San Francisco -- particularly my neighborhood of Western Addition/Hayes Valley -- seems to be experiencing constant power outages today, so I might just have to write this thing from memory.
In a sh'pod, Trip and May-These-Might-Be-My-Only-Lines-This-Ep-So-Mark-Them-Well survey another sphere. They determine it is identical to all the other ones they've surveyed. As the sh'pod breaks through the sphere's outer cloaking barrier, we see that their movements are observed by some aliens on another ship. Of course, when I say "aliens," I mean that they all have the slightest of slight irregularities on the bridge of their noses so as not to interfere with how human they are supposed to look. Anyway, these "aliens" also spy Enterprise, and the bossiest one says he wants to know what sort of weapons the ship has. "We may have found what we're looking for," he says eerily.
"They had TWO MONTHS to change the theme song back, and yet..." Dr. Mathra shouts. Heh. You know the new version is bad when Dr. Mathra is actually contemplating the other version rather than just doing away with the whole damn thing.
In the new room -- dude, it's been so long since I recapped, I can't even remember the name of it! The Season Four Room? The Hoshi Stalker Room? I kinda want to call it the Stellar Cartography Room, because not only would that fit, but I could go around screaming, "Stel-LA! Cartography," as though I had a British accent and lost my "rs" in the dryer. Because like Madonna or Gwyneth, I never miss an opportunity to put on a fake accent. Except I do it in private, because I don't like embarrassing myself and those around me.
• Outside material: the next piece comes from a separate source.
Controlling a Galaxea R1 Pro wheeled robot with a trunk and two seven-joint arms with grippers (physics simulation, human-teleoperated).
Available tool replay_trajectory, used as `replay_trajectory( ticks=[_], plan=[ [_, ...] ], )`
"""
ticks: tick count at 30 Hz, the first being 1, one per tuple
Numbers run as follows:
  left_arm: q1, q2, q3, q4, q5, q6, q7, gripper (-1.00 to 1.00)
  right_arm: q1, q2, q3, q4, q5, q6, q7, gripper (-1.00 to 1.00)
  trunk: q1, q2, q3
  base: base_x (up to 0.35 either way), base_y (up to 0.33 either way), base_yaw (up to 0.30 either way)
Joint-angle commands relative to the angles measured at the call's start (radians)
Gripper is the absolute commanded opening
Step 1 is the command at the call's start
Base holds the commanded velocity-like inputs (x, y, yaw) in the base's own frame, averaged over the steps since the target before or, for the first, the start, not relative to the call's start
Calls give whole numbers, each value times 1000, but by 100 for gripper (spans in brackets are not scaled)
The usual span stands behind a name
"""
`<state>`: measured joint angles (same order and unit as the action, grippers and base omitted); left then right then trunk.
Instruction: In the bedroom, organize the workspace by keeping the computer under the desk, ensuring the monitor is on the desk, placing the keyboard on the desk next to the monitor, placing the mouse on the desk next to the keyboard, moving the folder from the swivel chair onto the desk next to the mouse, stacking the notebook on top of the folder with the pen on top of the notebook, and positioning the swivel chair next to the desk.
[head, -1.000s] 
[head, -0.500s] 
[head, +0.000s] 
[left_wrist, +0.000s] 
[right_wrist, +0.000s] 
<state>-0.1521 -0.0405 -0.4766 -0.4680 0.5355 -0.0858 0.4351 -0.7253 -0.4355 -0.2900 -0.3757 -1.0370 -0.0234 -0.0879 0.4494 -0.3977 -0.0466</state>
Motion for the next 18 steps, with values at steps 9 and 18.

Where was I? Oh, right, the first few seconds of the episode. T'Pol tells Quantum -- wait, one more random train of thought for these first opening lines. I don't like T'Pol's blue suit anymore. It's not velour or velveteen (so I can't call her names), but the silvery turned-up epaulets and collar detail give it a Judy Jetson quality. The problem is, it's not retro enough to be cool-looking. Okay. I'm done. For now. T'Pol tells Quantum that the new data will allow them to map the anomalies more accurately, and she should be able to pinpoint exactly how many spheres there are in The Expanse. Reed interrupts them to say that they're picking up a distress signal from an approaching vessel.